**Task brief**.
The output should be every line below that includes the word "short".

Data extracted from a collection:
<<<<
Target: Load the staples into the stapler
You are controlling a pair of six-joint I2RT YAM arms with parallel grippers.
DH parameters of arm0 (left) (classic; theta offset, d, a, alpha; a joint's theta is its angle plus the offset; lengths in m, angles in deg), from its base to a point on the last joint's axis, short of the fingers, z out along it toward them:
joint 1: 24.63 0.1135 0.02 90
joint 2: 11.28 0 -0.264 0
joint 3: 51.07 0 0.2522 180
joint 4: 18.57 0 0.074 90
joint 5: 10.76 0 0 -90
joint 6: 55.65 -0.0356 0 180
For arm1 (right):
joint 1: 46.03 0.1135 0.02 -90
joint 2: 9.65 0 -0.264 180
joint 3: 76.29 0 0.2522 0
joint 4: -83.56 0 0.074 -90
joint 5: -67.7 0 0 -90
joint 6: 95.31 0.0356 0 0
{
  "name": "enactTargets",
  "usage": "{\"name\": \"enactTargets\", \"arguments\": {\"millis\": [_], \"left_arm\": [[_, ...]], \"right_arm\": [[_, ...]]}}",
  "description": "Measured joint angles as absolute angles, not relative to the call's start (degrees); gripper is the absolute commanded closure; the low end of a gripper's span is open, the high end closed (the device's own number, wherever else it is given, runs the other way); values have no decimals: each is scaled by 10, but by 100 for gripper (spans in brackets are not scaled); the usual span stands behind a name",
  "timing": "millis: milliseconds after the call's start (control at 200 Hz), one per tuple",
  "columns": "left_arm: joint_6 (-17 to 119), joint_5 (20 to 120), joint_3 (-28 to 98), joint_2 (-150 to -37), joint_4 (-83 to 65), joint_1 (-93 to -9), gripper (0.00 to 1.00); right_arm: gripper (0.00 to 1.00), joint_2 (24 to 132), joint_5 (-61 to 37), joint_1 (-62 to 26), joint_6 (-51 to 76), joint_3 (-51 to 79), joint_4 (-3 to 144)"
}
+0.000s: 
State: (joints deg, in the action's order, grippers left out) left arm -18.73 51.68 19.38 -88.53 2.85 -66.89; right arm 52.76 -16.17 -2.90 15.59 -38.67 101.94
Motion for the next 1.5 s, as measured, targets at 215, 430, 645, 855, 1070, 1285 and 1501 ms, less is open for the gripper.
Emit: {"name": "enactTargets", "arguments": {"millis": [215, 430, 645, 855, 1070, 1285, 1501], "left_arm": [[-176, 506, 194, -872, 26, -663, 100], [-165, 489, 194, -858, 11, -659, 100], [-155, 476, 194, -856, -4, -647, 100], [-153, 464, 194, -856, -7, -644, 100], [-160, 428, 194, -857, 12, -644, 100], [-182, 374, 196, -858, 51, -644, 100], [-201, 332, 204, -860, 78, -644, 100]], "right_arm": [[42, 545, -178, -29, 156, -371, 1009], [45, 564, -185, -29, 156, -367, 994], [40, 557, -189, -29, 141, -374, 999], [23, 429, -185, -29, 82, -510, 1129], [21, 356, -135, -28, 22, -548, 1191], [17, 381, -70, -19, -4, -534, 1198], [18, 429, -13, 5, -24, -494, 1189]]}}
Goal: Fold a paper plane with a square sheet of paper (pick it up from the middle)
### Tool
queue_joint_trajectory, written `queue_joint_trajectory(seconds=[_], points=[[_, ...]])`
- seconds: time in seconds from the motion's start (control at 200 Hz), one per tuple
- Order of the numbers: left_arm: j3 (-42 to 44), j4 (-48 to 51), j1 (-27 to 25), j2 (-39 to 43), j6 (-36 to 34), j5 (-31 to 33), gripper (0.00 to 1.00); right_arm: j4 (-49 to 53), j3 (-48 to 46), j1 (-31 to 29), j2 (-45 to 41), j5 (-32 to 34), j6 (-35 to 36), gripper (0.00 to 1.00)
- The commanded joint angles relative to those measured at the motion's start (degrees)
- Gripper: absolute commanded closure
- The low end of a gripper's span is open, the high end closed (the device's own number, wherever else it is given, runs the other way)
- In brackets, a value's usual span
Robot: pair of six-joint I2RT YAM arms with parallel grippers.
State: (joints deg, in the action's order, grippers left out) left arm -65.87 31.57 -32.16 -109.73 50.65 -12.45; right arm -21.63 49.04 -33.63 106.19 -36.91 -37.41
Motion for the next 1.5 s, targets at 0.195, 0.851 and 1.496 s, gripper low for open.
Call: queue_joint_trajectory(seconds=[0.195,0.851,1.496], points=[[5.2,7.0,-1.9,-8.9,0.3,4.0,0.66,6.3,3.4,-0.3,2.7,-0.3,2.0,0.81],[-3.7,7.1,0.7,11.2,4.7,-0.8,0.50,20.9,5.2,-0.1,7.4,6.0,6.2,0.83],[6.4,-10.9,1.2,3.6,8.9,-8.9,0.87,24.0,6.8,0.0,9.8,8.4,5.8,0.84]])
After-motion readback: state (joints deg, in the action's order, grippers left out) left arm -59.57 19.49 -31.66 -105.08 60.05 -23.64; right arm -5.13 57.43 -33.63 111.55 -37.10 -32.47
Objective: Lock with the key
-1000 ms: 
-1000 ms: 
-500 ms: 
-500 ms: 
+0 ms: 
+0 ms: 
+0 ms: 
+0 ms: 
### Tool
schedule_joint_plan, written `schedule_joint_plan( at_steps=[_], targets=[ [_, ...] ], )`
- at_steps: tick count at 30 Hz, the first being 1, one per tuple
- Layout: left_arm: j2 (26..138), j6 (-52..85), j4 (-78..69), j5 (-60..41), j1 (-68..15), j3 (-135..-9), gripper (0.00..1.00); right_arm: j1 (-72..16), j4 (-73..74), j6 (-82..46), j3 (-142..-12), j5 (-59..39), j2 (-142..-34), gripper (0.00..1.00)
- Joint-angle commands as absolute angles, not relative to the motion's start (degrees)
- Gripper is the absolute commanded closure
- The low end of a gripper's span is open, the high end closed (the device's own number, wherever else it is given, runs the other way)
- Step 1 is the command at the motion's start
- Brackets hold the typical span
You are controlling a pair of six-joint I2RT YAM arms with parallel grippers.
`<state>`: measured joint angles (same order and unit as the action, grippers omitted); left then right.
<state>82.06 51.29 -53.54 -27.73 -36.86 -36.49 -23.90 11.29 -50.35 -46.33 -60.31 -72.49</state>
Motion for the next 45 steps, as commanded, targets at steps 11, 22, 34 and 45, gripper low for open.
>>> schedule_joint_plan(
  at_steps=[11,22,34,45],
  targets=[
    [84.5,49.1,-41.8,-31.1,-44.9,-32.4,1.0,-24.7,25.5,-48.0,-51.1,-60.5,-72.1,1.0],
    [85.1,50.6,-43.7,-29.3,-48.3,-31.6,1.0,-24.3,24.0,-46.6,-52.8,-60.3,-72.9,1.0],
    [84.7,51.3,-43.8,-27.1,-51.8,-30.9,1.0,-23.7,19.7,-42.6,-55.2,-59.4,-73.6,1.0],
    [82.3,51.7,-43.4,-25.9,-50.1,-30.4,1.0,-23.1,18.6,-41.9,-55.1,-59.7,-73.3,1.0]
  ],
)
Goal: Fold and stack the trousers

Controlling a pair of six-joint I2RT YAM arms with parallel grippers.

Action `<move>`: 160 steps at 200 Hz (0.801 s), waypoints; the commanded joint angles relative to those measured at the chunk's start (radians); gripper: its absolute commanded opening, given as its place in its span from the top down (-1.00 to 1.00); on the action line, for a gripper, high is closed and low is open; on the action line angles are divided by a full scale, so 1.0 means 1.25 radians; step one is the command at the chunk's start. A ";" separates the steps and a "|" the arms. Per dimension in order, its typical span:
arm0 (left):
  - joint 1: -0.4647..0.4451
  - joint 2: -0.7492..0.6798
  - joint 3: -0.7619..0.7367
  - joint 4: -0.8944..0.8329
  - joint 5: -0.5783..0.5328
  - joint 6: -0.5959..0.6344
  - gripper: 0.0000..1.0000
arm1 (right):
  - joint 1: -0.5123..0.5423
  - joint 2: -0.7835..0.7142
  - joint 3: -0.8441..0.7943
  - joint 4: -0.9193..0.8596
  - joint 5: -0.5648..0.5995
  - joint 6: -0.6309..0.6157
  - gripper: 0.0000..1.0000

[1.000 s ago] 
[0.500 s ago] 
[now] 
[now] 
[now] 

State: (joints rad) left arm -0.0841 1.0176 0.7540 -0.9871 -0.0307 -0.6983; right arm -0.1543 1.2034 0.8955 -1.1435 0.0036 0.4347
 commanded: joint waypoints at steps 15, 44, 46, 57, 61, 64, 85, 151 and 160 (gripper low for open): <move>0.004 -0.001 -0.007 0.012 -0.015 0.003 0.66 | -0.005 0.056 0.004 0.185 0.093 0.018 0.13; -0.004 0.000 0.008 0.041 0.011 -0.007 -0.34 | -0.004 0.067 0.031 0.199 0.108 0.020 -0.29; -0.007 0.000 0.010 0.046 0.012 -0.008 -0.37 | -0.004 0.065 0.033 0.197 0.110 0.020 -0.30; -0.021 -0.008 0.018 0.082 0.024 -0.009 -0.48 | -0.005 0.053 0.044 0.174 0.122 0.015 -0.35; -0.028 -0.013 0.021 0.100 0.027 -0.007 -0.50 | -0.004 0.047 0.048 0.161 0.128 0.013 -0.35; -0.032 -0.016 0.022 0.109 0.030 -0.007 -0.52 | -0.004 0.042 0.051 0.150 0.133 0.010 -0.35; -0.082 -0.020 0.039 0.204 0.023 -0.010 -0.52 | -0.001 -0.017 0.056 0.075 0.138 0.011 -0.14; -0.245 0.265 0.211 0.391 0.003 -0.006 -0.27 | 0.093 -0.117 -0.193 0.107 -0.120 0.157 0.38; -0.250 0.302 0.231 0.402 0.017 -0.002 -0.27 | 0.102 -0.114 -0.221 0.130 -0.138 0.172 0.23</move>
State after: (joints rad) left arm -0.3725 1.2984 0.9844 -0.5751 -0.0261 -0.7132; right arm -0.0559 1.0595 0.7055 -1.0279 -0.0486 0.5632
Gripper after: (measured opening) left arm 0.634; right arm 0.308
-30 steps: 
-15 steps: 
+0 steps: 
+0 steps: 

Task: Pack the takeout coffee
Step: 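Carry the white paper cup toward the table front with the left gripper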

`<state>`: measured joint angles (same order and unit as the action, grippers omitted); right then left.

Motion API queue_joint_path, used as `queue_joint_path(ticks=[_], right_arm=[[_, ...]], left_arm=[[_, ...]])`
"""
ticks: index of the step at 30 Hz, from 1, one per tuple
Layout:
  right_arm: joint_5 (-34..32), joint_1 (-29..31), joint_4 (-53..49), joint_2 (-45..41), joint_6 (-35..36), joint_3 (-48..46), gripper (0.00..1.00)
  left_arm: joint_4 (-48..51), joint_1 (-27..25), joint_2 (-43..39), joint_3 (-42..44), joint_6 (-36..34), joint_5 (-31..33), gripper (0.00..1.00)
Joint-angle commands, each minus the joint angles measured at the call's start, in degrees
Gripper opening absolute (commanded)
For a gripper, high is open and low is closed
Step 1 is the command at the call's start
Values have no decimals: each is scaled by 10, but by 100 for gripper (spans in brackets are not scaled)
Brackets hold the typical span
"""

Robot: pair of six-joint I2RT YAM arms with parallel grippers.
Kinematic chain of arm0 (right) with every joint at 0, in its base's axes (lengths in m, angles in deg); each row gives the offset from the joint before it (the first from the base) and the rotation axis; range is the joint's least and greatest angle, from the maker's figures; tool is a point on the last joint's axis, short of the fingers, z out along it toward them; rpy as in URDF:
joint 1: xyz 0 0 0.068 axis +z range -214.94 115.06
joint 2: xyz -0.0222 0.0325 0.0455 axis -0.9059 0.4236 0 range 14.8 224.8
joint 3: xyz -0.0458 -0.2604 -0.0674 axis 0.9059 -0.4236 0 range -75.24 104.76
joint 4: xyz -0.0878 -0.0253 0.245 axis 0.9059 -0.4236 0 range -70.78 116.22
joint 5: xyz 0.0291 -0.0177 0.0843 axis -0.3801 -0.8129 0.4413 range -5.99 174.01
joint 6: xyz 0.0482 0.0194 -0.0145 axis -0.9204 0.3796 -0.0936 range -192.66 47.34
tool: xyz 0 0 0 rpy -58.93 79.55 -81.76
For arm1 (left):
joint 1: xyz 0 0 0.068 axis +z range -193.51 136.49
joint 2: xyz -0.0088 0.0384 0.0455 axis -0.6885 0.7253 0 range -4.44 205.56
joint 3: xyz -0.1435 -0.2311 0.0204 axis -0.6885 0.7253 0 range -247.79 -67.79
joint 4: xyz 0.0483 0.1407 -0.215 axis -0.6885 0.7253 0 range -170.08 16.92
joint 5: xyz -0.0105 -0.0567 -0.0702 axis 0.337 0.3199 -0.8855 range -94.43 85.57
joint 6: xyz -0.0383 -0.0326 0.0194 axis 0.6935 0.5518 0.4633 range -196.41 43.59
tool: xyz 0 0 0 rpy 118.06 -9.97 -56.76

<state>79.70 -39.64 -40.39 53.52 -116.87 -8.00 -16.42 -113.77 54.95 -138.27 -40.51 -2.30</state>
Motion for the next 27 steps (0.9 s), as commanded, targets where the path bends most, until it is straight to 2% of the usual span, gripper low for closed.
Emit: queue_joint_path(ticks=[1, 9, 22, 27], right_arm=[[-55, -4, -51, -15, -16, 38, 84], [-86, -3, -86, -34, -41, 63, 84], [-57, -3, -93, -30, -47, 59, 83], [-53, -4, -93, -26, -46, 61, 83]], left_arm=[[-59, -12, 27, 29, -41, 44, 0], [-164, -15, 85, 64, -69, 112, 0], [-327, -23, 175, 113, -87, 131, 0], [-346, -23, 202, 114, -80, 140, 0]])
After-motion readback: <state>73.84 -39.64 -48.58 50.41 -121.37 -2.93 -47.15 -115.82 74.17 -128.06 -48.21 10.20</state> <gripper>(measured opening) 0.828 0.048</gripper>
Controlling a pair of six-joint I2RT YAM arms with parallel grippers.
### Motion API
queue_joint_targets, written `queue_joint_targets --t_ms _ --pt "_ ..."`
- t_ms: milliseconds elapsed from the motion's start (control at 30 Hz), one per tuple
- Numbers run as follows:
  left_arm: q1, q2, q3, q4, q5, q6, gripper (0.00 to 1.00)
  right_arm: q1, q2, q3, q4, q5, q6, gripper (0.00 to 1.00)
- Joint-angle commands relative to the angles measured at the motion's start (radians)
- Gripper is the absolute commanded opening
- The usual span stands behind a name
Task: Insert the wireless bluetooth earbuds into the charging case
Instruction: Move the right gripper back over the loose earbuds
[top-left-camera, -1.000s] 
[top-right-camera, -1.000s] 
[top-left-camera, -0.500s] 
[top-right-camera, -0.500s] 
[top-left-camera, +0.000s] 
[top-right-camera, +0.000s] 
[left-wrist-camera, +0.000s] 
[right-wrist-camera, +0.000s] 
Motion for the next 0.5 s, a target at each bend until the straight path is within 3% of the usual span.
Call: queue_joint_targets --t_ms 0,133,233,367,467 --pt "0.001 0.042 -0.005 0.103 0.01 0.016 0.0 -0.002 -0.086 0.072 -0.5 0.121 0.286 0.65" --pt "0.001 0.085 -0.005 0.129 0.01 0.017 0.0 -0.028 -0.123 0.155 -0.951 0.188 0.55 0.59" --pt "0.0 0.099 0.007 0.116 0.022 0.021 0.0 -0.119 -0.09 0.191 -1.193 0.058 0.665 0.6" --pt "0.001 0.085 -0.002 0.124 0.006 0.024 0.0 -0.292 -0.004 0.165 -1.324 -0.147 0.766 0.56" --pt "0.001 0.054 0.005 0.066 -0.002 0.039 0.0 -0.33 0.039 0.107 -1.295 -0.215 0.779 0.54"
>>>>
**Completed task**.
DH parameters of arm0 (left) (classic; theta offset, d, a, alpha; a joint's theta is its angle plus the offset; lengths in m, angles in deg), from its base to a point on the last joint's axis, short of the fingers, z out along it toward them:
Kinematic chain of arm0 (right) with every joint at 0, in its base's axes (lengths in m, angles in deg); each row gives the offset from the joint before it (the first from the base) and the rotation axis; range is the joint's least and greatest angle, from the maker's figures; tool is a point on the last joint's axis, short of the fingers, z out along it toward them; rpy as in URDF:

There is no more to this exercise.